▶ How to complete this task:
Within the material below, transcribe exactly the lines from the one holding "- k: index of" through the one holding "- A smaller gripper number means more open", keeping both ends and skipping the rest.
· · ·
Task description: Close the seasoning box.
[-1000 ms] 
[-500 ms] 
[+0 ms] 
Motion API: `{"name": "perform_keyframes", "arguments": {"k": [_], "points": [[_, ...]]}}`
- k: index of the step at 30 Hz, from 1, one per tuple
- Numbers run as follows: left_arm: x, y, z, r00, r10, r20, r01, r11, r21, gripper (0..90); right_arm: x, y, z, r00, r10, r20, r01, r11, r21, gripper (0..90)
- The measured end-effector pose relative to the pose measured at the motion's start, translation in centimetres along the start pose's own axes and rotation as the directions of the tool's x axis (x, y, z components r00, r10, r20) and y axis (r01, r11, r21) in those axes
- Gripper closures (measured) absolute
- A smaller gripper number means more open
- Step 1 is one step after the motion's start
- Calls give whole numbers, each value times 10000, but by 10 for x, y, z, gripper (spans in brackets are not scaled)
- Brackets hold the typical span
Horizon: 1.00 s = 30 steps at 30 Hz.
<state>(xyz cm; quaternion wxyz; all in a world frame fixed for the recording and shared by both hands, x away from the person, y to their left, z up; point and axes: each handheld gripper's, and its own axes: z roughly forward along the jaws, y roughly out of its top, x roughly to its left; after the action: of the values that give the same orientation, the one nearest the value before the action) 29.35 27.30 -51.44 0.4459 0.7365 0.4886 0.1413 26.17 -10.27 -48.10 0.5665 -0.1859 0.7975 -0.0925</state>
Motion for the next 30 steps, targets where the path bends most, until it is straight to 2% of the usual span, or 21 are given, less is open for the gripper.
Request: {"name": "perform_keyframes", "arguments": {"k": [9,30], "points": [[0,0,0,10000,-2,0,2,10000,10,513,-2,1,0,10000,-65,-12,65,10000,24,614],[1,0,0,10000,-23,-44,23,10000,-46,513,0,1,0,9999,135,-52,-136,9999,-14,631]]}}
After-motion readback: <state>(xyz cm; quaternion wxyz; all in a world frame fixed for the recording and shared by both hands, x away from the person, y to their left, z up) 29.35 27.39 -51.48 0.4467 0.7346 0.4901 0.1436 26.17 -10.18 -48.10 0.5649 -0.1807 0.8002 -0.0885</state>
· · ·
▶ Task answer:
- k: index of the step at 30 Hz, from 1, one per tuple
- Numbers run as follows: left_arm: x, y, z, r00, r10, r20, r01, r11, r21, gripper (0..90); right_arm: x, y, z, r00, r10, r20, r01, r11, r21, gripper (0..90)
- The measured end-effector pose relative to the pose measured at the motion's start, translation in centimetres along the start pose's own axes and rotation as the directions of the tool's x axis (x, y, z components r00, r10, r20) and y axis (r01, r11, r21) in those axes
- Gripper closures (measured) absolute
- A smaller gripper number means more open

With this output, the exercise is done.